At Google’s 15th anniversary celebration last summer, shortly after Hummingbird was introduced, Tamar Yehoshua, Google VP of Search, showed us conversational search at Google by first demonstrating a query asking for “pictures of the Eiffel Tower,” and then following up with the query “How tall is It?”

In that second query, Google had to not only remember the Eiffel Tower was being asked about but also to recognize the Eiffel Tower when it was being referred to as “it.” That is part of the new “conversational search” that Google is now engaging in, using something known by linguists as a “coreference.” I wanted to write about coreferences to clear up the confusion that people might have had about them.
I was inspired to do that after reading an article from Eric Enge earlier today, where he wrote about Knowledge Graph Advances From Google
In his article’s section on “query sequences,” he tells us.
One the last sequence to show for today, which is an extended query sequence. This shows how Google can maintain the context of a conversation and also how it can understand the context of a response. First, we start by asking the height of the empire state building
He then refers to a similar query that Tamar Yehoshua used in the presentation above, where she asked, “How tall is it.” However, he asks instead, “Pictures?” and gets pictures of the Empire State Building.
The long definition of what is going on here from Wikipedia is something called coreference.
In linguistics, coreference (sometimes written co-reference) occurs when two or more expressions in a text refer to the same person or thing; they have the same referent, e.g., Bill said he would come; the proper noun “Bill” and the pronoun “he” refers to the same person, namely to Bill.[1]

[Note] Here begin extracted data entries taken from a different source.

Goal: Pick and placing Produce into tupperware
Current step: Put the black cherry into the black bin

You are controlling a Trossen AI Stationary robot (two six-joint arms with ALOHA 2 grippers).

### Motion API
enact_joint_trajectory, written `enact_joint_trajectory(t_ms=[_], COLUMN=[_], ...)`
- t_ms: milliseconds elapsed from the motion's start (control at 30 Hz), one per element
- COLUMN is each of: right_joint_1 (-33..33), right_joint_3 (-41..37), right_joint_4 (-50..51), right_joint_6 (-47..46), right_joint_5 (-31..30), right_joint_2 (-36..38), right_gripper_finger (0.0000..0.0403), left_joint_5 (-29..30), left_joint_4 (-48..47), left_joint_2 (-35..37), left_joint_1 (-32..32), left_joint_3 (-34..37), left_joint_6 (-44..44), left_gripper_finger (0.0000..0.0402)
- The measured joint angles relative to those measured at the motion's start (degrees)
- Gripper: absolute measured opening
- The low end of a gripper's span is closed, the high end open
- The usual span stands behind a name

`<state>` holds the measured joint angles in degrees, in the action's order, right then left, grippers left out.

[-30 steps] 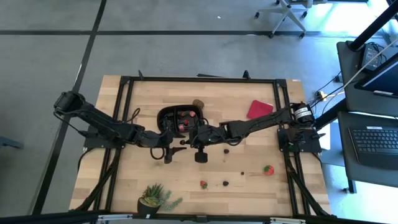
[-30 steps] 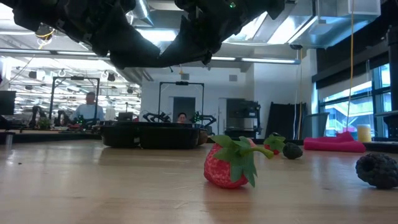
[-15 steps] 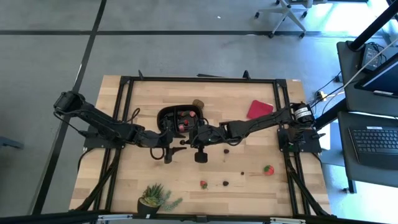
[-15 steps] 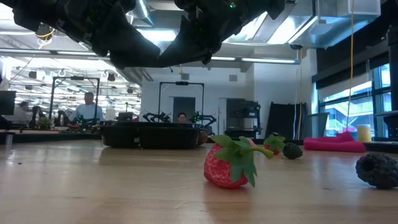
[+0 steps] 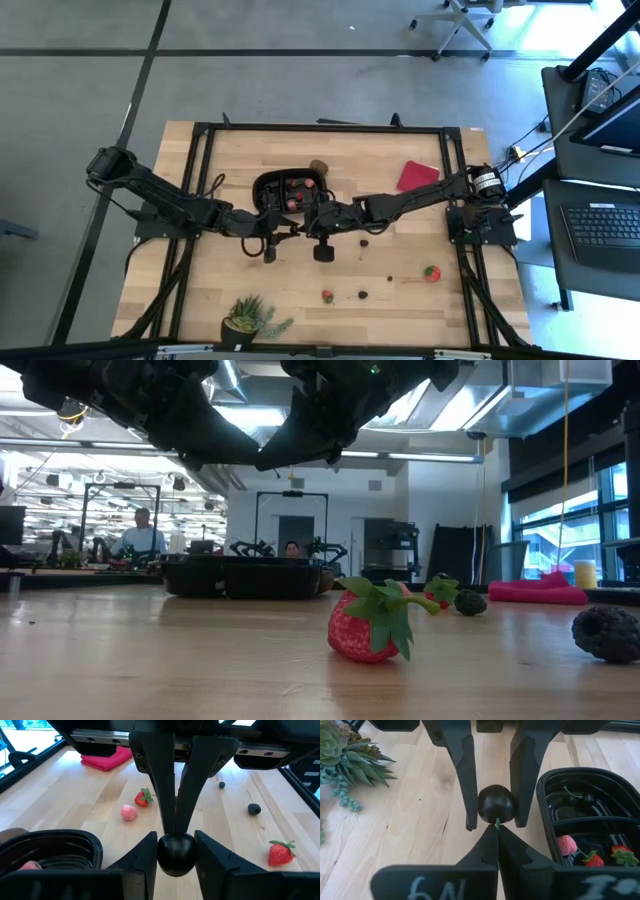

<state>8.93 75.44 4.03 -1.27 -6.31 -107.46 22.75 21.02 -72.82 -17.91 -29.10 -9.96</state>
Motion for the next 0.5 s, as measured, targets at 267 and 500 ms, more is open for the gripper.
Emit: enact_joint_trajectory(t_ms=[267,500], right_joint_1=[0.0,0.0], right_joint_3=[0.0,0.0], right_joint_4=[0.0,0.0], right_joint_6=[-0.1,-0.1], right_joint_5=[0.0,0.0], right_joint_2=[0.0,0.0], right_gripper_finger=[0.0,0.0], left_joint_5=[-0.1,-0.1], left_joint_4=[0.0,0.0], left_joint_2=[0.0,0.0], left_joint_1=[0.0,0.0], left_joint_3=[0.0,0.0], left_joint_6=[0.0,0.3], left_gripper_finger=[0.0113,0.0097])
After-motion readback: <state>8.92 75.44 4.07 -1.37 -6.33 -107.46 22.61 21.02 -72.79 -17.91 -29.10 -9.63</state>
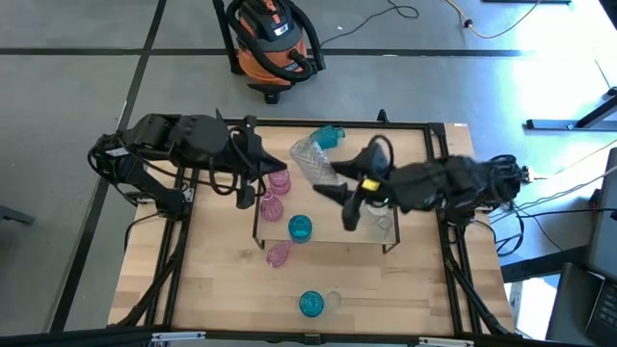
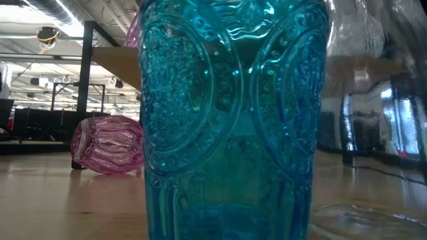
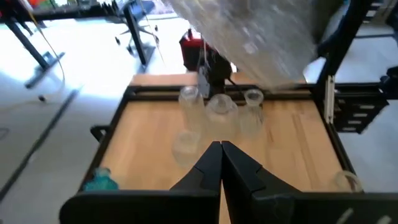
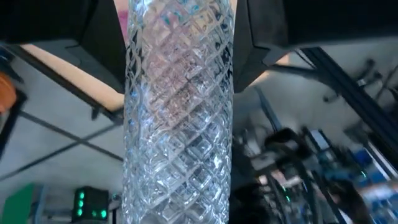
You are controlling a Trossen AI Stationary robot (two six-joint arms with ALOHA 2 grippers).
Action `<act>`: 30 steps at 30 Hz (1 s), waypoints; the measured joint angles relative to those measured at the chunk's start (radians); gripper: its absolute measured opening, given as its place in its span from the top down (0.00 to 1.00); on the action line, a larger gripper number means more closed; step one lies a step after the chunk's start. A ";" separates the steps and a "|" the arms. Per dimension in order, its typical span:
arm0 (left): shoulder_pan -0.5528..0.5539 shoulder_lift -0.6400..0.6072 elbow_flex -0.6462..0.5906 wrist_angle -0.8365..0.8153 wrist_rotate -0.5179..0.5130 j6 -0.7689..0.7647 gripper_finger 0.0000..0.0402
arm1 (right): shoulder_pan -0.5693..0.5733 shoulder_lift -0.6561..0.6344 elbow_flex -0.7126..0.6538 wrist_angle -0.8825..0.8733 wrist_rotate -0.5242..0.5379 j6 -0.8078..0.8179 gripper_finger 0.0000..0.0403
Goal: Sort vases onto shelf
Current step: Put the transparent vase on the shelf aligned with the other transparent vase
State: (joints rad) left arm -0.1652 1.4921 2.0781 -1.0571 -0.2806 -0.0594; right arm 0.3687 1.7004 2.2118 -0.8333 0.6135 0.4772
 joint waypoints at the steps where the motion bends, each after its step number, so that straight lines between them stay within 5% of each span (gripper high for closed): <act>1: -0.001 0.000 0.000 0.010 -0.003 0.013 1.00 | 0.011 0.001 -0.024 0.047 0.009 0.003 0.52; 9: -0.015 0.000 0.000 0.019 -0.015 0.067 1.00 | 0.046 -0.007 -0.255 0.424 0.078 0.091 0.52; 20: -0.076 0.000 0.000 -0.118 -0.173 0.260 1.00 | 0.037 -0.106 -0.483 0.741 0.127 0.385 0.52; 30: -0.123 0.014 0.001 -0.103 -0.203 0.676 1.00 | -0.026 -0.130 -0.555 0.912 -0.129 0.705 0.52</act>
State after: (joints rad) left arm -0.2886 1.5065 2.0792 -1.1598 -0.4840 0.6168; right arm 0.3430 1.5701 1.6569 0.0783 0.4841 1.1821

Coreference is the main concept underlying binding phenomena in the field of syntax. The theory of binding explores the syntactic relationship that exists between coreferential expressions in sentences and texts.
When two expressions are coreferential, the one is usually a full form (the antecedent), and the other is an abbreviated form (a proform or anaphor). Linguists use indices to show coreference, as with the I index in the example Billi said he would come. The two expressions with the same reference are coindexed, Hence in this example, “Bill” and “he” are coindexed, indicating that they should be interpreted as coreferential.
Google has at least one project involving coreference and has a few people involved in papers on the project.
The project at Reference Coreference Scorers, mentions the following papers and states that they should be cited when it is:
Scoring Coreference Partitions of Predicted Mentions: A Reference Implementation. BY Sameer Pradhan, Xiaoqiang Luo, Marta Recasens, Eduard Hovy, Vincent Ng, and Michael Strube. Proceedings of the 52nd Annual Meeting of the Association for Computational Linguistics. Baltimore, MD, June 2014. [pdf]
An Extension of BLANC to System Mentions. BY Xiaoqiang Luo, Sameer Pradhan, Marta Recasens, and Eduard Hovy. Proceedings of the 52nd Annual Meeting of the Association for Computational Linguistics. Baltimore, MD, June 2014. [pdf]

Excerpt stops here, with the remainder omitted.